▸ TRY IT
Write out the data again in full, exactly as it reads.

▸ DATA SECTION
-- -- --
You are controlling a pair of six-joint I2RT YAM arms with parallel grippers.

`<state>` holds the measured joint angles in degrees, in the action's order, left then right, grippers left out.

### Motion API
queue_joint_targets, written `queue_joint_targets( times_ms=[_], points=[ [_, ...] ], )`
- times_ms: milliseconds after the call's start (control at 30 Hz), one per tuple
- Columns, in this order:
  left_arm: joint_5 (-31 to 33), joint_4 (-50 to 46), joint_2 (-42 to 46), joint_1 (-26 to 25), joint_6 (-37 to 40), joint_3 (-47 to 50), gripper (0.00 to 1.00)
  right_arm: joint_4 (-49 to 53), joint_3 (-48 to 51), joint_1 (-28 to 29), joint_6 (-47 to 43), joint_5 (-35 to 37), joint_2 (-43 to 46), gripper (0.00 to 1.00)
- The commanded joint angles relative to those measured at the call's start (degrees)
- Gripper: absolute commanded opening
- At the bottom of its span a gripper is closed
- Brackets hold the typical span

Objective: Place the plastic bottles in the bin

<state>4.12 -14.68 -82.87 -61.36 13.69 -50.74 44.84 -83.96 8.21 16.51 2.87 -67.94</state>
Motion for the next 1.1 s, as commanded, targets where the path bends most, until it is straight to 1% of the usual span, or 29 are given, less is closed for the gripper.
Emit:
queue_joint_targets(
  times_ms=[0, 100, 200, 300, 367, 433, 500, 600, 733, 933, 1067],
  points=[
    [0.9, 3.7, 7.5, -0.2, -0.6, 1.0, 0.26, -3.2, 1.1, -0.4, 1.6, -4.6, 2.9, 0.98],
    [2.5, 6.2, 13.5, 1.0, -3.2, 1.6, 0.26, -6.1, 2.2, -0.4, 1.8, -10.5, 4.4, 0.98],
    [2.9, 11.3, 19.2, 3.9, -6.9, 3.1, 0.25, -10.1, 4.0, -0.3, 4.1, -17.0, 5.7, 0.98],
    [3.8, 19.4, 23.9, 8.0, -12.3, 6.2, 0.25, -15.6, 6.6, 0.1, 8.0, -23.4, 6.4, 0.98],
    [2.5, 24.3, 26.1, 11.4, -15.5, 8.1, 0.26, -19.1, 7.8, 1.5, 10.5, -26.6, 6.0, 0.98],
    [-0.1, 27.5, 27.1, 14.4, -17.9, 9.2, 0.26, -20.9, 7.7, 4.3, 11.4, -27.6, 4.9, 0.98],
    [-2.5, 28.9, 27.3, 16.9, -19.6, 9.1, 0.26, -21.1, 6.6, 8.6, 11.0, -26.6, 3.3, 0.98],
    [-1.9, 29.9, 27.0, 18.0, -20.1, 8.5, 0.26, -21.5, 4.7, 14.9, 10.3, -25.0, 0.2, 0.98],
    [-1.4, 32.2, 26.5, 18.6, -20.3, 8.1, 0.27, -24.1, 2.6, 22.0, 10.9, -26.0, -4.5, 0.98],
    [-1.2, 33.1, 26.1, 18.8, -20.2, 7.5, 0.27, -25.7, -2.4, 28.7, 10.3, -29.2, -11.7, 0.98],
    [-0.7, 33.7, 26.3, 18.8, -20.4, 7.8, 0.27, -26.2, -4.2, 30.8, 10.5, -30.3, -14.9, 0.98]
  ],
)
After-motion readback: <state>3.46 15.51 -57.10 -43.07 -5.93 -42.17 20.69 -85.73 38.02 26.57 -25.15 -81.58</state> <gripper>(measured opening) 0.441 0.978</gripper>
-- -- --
▸ EXERCISE RESULT
You are controlling a pair of six-joint I2RT YAM arms with parallel grippers.

`<state>` holds the measured joint angles in degrees, in the action's order, left then right, grippers left out.

### Motion API
queue_joint_targets, written `queue_joint_targets( times_ms=[_], points=[ [_, ...] ], )`
- times_ms: milliseconds after the call's start (control at 30 Hz), one per tuple
- Columns, in this order:
  left_arm: joint_5 (-31 to 33), joint_4 (-50 to 46), joint_2 (-42 to 46), joint_1 (-26 to 25), joint_6 (-37 to 40), joint_3 (-47 to 50), gripper (0.00 to 1.00)
  right_arm: joint_4 (-49 to 53), joint_3 (-48 to 51), joint_1 (-28 to 29), joint_6 (-47 to 43), joint_5 (-35 to 37), joint_2 (-43 to 46), gripper (0.00 to 1.00)
- The commanded joint angles relative to those measured at the call's start (degrees)
- Gripper: absolute commanded opening
- At the bottom of its span a gripper is closed
- Brackets hold the typical span

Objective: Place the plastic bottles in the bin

<state>4.12 -14.68 -82.87 -61.36 13.69 -50.74 44.84 -83.96 8.21 16.51 2.87 -67.94</state>
Motion for the next 1.1 s, as commanded, targets where the path bends most, until it is straight to 1% of the usual span, or 29 are given, less is closed for the gripper.
Emit:
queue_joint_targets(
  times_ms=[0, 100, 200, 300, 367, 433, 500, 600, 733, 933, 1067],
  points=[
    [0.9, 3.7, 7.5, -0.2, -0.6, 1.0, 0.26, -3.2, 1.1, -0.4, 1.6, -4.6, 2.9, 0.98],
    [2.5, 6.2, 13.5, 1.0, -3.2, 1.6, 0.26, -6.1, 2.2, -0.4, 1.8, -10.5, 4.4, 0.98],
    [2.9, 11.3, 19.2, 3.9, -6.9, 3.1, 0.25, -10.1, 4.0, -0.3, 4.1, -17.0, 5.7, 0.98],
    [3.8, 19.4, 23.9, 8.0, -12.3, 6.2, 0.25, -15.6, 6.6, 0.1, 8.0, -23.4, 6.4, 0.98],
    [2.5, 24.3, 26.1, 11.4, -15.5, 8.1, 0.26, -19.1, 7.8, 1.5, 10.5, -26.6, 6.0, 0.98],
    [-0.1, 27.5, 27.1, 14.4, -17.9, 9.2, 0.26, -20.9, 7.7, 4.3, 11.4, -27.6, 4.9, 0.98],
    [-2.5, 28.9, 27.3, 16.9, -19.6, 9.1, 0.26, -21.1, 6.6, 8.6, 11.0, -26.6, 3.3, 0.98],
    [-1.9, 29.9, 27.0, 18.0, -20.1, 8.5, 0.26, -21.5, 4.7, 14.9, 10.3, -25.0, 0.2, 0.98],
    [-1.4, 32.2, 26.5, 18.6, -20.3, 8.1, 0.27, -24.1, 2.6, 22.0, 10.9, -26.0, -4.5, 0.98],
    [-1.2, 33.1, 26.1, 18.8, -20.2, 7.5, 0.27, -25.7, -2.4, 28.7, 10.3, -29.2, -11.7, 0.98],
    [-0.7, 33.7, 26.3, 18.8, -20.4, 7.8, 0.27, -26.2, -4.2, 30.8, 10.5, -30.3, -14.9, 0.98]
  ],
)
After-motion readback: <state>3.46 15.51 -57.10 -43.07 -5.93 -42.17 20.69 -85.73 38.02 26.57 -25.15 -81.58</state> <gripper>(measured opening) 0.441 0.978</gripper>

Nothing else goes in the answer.